**About this exercise**
Search the material and gather each line with "evenodd" in it.

**Exercise material**

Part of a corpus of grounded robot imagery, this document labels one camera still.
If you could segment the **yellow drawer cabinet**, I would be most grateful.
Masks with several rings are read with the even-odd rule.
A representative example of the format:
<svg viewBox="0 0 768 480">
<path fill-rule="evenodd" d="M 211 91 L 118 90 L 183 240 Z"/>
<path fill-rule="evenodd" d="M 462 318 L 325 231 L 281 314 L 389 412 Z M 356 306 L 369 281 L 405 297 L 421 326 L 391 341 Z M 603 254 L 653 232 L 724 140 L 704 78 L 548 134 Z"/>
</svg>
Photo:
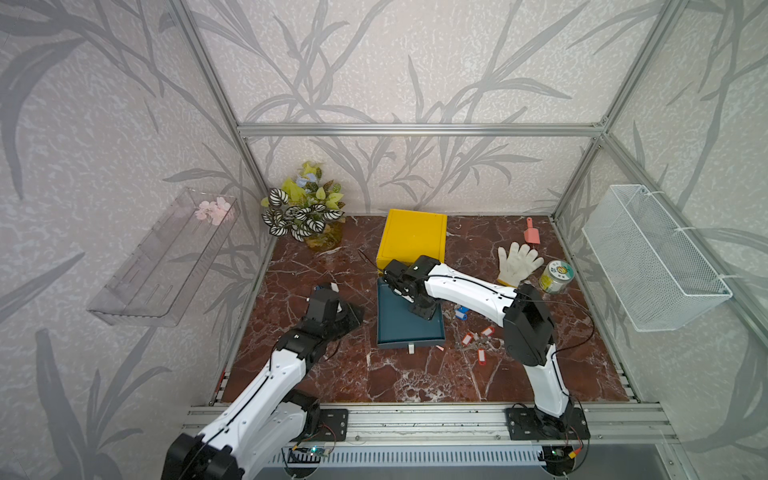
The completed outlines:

* * *

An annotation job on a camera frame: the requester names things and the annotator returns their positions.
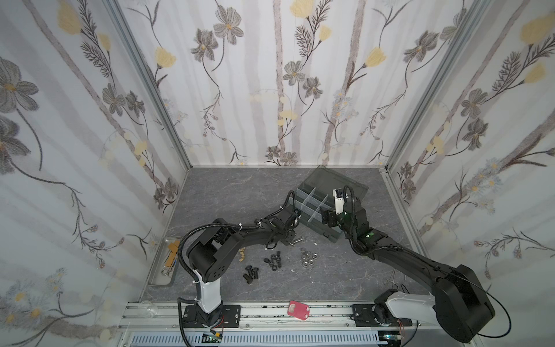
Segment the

**Answer for the task**
<path fill-rule="evenodd" d="M 211 91 L 118 90 L 183 240 Z"/>
<path fill-rule="evenodd" d="M 462 318 L 325 231 L 281 314 L 389 412 Z M 356 306 L 369 281 L 405 297 L 421 326 L 391 341 Z M 603 254 L 653 232 L 724 140 L 704 78 L 548 134 Z"/>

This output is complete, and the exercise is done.